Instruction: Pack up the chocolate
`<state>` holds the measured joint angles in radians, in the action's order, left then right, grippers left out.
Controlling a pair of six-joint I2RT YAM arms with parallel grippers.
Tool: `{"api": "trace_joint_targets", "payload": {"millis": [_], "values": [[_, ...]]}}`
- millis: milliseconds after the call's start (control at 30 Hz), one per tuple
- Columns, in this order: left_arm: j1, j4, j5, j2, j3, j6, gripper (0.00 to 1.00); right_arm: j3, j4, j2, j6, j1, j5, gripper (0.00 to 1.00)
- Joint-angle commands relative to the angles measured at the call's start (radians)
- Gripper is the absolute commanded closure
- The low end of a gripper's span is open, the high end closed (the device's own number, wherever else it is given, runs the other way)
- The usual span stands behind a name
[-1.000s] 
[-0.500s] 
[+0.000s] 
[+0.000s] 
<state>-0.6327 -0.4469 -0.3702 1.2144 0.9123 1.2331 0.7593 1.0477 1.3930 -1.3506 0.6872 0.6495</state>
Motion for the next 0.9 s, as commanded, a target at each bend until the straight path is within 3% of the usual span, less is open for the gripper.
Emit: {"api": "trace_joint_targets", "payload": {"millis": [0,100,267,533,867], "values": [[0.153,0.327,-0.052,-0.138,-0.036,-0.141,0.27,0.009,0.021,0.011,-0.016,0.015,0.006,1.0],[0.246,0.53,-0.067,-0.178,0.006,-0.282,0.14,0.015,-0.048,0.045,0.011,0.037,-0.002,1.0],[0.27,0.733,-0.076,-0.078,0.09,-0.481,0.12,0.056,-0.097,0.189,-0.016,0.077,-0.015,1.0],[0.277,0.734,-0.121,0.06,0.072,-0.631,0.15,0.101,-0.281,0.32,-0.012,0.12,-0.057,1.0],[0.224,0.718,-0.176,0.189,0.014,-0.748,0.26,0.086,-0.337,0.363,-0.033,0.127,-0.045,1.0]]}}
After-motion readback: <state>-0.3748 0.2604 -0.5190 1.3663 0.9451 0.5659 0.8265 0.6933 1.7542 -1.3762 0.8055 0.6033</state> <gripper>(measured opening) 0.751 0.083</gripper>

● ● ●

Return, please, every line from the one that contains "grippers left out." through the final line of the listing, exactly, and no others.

Response for this exercise
`<state>` holds the measured joint angles in radians, in the action's order, left then right, grippers left out.
Controlling a pair of six-joint I2RT YAM arms with parallel grippers.
Tool: `{"api": "trace_joint_targets", "payload": {"millis": [_], "values": [[_, ...]]}}`
- millis: milliseconds after the call's start (control at 30 Hz), one per tuple
- Columns, in this order: left_arm: j1, j4, j5, j2, j3, j6, gripper (0.00 to 1.00); right_arm: j3, j4, j2, j6, j1, j5, gripper (0.00 to 1.00)
- Joint-angle commands relative to the angles measured at the call's start (radians)
- Gripper is the absolute commanded closure
- The low end of a gripper's span is open, the high end closed (the device's own number, wherever else it is given, runs the other way)
- The usual span stands behind a name
[-1.000s] 
[-0.500s] 
[+0.000s] 
[+0.000s] 
<state>-0.6327 -0.4469 -0.3702 1.2144 0.9123 1.2331 0.7593 1.0477 1.3930 -1.3506 0.6872 0.6495</state>
Motion for the next 0.9 s, as commanded, a target at each bend until the straight path is within 3% of the usual span, less is open for the gripper.
Emit: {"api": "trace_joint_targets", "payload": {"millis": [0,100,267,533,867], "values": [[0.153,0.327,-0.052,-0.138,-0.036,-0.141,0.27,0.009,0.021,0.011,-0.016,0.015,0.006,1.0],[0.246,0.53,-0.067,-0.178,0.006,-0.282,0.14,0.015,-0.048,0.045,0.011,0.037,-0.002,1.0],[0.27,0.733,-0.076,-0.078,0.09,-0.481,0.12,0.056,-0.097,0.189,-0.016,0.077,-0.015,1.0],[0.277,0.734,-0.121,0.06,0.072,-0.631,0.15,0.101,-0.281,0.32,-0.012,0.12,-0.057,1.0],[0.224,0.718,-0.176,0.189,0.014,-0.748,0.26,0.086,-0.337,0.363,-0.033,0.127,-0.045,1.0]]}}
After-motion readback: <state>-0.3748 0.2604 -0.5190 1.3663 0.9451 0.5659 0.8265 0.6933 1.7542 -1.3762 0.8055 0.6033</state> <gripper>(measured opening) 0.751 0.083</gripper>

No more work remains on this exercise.